- _Raw data_
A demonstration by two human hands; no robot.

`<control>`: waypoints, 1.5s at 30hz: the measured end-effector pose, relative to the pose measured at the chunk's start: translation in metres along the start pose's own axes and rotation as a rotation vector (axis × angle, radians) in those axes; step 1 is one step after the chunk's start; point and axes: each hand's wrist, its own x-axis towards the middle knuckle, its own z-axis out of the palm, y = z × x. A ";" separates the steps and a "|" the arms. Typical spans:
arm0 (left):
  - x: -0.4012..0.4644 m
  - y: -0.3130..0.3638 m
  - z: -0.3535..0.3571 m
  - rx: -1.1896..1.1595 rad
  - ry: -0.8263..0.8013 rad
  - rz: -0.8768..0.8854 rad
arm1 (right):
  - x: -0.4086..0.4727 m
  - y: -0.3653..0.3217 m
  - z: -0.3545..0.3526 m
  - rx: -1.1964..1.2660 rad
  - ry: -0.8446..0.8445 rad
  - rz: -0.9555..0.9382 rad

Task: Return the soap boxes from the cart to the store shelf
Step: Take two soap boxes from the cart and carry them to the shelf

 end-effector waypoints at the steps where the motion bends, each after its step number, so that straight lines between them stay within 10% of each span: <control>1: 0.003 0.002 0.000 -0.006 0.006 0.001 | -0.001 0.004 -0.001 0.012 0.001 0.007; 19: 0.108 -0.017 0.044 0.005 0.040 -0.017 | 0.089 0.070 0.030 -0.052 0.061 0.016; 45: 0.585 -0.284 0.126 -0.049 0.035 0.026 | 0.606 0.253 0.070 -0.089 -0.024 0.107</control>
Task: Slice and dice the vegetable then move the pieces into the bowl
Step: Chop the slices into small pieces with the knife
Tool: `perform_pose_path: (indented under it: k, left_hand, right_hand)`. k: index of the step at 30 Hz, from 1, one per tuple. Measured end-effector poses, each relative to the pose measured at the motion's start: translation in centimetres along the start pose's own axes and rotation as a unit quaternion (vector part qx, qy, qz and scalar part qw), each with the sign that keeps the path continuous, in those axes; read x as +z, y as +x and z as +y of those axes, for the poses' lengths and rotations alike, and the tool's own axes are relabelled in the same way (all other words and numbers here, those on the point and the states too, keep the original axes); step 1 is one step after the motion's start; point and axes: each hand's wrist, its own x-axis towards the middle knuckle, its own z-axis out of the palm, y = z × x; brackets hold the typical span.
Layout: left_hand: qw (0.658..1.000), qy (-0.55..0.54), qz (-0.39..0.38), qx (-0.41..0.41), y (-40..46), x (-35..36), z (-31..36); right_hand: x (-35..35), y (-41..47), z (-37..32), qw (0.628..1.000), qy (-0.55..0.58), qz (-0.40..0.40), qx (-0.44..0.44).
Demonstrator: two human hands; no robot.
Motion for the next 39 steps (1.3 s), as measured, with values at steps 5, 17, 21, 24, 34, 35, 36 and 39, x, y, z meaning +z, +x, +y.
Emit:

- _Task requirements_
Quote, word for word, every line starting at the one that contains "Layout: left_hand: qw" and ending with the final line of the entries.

- _Solution to this exercise_
Layout: left_hand: qw (0.658..1.000), qy (-0.55..0.54), qz (-0.39..0.38), qx (-0.41..0.41), y (-40..46), x (-35..36), z (-31..36); right_hand: x (-35..35), y (-41..47), z (-37..32), qw (0.628..1.000), qy (-0.55..0.58), qz (-0.40..0.40), qx (-0.44..0.44).
Demonstrator: two human hands; no robot.
Motion for the next 39 steps (1.3 s), as measured, with values at steps 5, 17, 21, 24, 34, 35, 36 and 39, x, y, z meaning +z, +x, +y.
Emit:

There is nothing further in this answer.